Error Handling¶

Scrap-E provides comprehensive error handling to help you build robust scraping applications. This guide covers the exception hierarchy, common error scenarios, and best practices for handling failures gracefully.

Exception Hierarchy¶

Scrap-E uses a structured exception hierarchy based on ScraperError:

from scrap_e.core.exceptions import (
    ScraperError,        # Base exception
    ConnectionError,     # Network-related errors
    ParsingError,        # HTML/data parsing errors
    TimeoutError,        # Timeout-related errors
    AuthenticationError, # Authentication failures
    ValidationError,     # Data validation errors
    ConfigurationError,  # Configuration issues
    RateLimitError,      # Rate limiting errors
)

Base Exception: ScraperError¶

All Scrap-E exceptions inherit from ScraperError:

from scrap_e.core.exceptions import ScraperError

try:
    result = await scraper.scrape(url)
except ScraperError as e:
    print(f"Scraping failed: {e}")
    print(f"Error details: {e.details}")
    print(f"Error code: {e.error_code}")

Common Error Types¶

Connection Errors¶

Network-related issues like DNS failures, connection timeouts, or unreachable servers:

from scrap_e.core.exceptions import ConnectionError
from scrap_e.scrapers.web.http_scraper import HttpScraper

async def handle_connection_errors():
    scraper = HttpScraper()

    try:
        result = await scraper.scrape("https://unreachable-site.com")
    except ConnectionError as e:
        print(f"Connection failed: {e}")
        # Log the error and try alternative approach
        logger.warning(f"Failed to connect to {url}: {e}")
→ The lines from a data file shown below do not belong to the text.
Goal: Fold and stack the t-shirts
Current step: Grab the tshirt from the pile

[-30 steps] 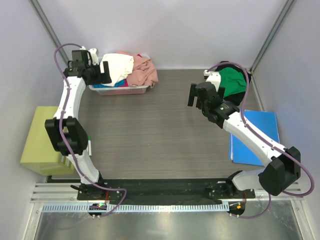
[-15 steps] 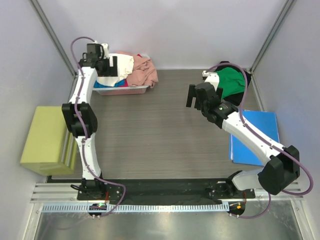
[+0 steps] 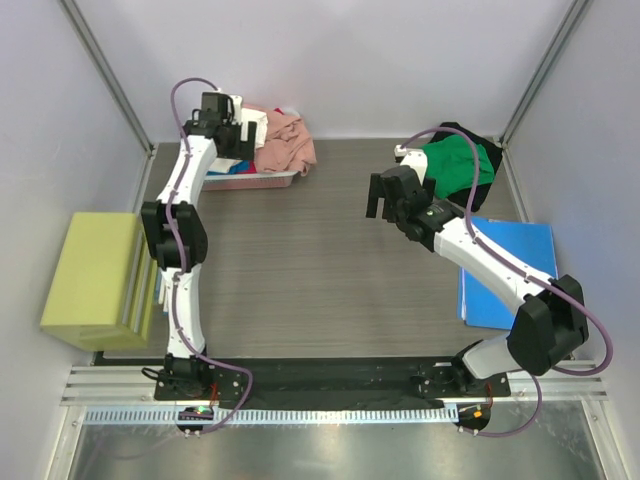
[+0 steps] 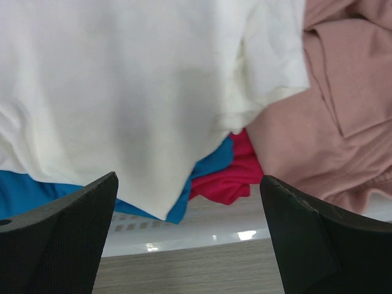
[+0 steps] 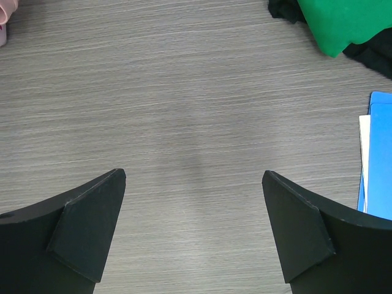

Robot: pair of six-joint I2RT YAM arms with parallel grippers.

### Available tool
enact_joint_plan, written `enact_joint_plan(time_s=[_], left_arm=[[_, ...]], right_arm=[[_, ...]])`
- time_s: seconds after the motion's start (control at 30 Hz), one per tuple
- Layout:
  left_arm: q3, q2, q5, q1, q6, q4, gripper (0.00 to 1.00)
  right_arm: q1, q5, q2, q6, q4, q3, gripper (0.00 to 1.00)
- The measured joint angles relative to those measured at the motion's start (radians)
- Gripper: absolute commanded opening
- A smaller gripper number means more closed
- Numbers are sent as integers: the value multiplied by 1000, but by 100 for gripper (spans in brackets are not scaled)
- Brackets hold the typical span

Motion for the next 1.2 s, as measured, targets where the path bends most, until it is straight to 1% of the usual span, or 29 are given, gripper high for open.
enact_joint_plan(time_s=[0.13, 0.2, 0.23, 0.4, 0.47, 0.53, 0.57, 0.6, 0.67, 0.7, 0.8, 0.93, 1.03, 1.07, 1.2], left_arm=[[31, 24, -1, 40, -21, 1, 98], [34, 30, -8, 53, -21, 5, 95], [34, 33, -13, 55, -21, 4, 91], [65, 77, -34, 40, -20, 4, 89], [69, 93, -42, 35, -20, 4, 86], [69, 107, -51, 32, -19, 4, 74], [69, 113, -55, 30, -15, 4, 67], [69, 115, -58, 29, -17, 4, 51], [69, 115, -68, 30, -17, 4, 36], [72, 115, -71, 30, -17, 4, 25], [73, 114, -71, 31, -17, 4, 12], [64, 105, -71, 30, -16, 4, 4], [55, 88, -69, 31, -16, 3, 2], [51, 79, -68, 31, -13, 2, 0], [34, 28, -67, 32, 0, -17, 0]], right_arm=[[0, -2, 0, 0, 1, 0, 100], [0, -3, 0, 0, 1, 0, 100], [0, -3, 0, 0, 1, 0, 100], [0, -11, -1, 0, 1, 0, 100], [0, -13, -2, 0, 1, 0, 99], [0, -16, -5, 0, 1, 0, 97], [0, -18, -7, 0, 1, 0, 94], [0, -19, -9, 0, 2, 0, 92], [0, -23, -9, -1, 3, 0, 89], [0, -26, -9, -1, 3, 0, 89], [0, -37, -9, 0, 3, 0, 88], [2, -48, -9, 0, 3, 0, 88], [5, -51, -9, -1, 3, 1, 88], [6, -53, -9, -3, 3, 1, 88], [10, -56, -9, -5, 3, 6, 88]])
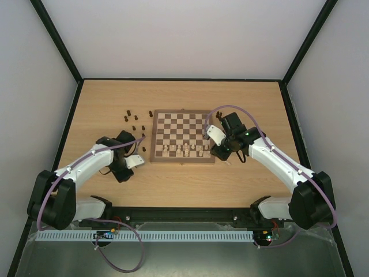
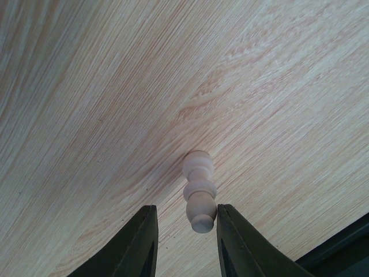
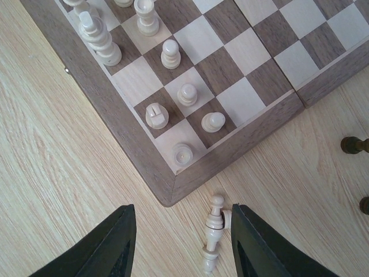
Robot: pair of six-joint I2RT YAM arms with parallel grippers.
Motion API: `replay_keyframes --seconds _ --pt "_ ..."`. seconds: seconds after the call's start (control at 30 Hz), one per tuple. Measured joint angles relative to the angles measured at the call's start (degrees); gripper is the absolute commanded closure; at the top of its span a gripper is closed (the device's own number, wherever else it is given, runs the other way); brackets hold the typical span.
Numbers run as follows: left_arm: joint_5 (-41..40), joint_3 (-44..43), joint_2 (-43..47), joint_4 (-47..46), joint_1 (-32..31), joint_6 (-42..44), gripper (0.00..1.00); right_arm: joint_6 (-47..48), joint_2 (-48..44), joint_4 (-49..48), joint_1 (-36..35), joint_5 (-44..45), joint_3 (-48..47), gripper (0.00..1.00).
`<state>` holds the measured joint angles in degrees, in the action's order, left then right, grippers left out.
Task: Set up the chess pieces on the board
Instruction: Pick up the chess piece at the center of the board.
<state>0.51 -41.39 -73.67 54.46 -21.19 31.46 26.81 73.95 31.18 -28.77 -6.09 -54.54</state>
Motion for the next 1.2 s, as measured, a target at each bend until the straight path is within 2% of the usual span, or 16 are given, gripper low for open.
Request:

        # Maybe try a different URL or proxy
        await try_with_proxy(scraper, url)

Timeout Errors¶

When operations exceed configured timeout limits:

from scrap_e.core.exceptions import TimeoutError
from scrap_e.core.config import WebScraperConfig

async def handle_timeouts():
    config = WebScraperConfig(default_timeout=10.0)
    scraper = HttpScraper(config)

    try:
        result = await scraper.scrape("https://very-slow-site.com")
    except TimeoutError as e:
        print(f"Request timed out: {e}")

        # Retry with longer timeout
        config.default_timeout = 60.0
        scraper = HttpScraper(config)
        result = await scraper.scrape("https://very-slow-site.com")

Parsing Errors¶

Issues with HTML parsing or data extraction:

from scrap_e.core.exceptions import ParsingError
from scrap_e.core.models import ExtractionRule

async def handle_parsing_errors():
    scraper = HttpScraper()
    scraper.extraction_rules = [
        ExtractionRule(
            name="title",
            selector="h1.main-title",
            required=True  # This will cause ParsingError if not found
        )
    ]

    try:
        result = await scraper.scrape("https://example.com")
    except ParsingError as e:
        print(f"Failed to parse content: {e}")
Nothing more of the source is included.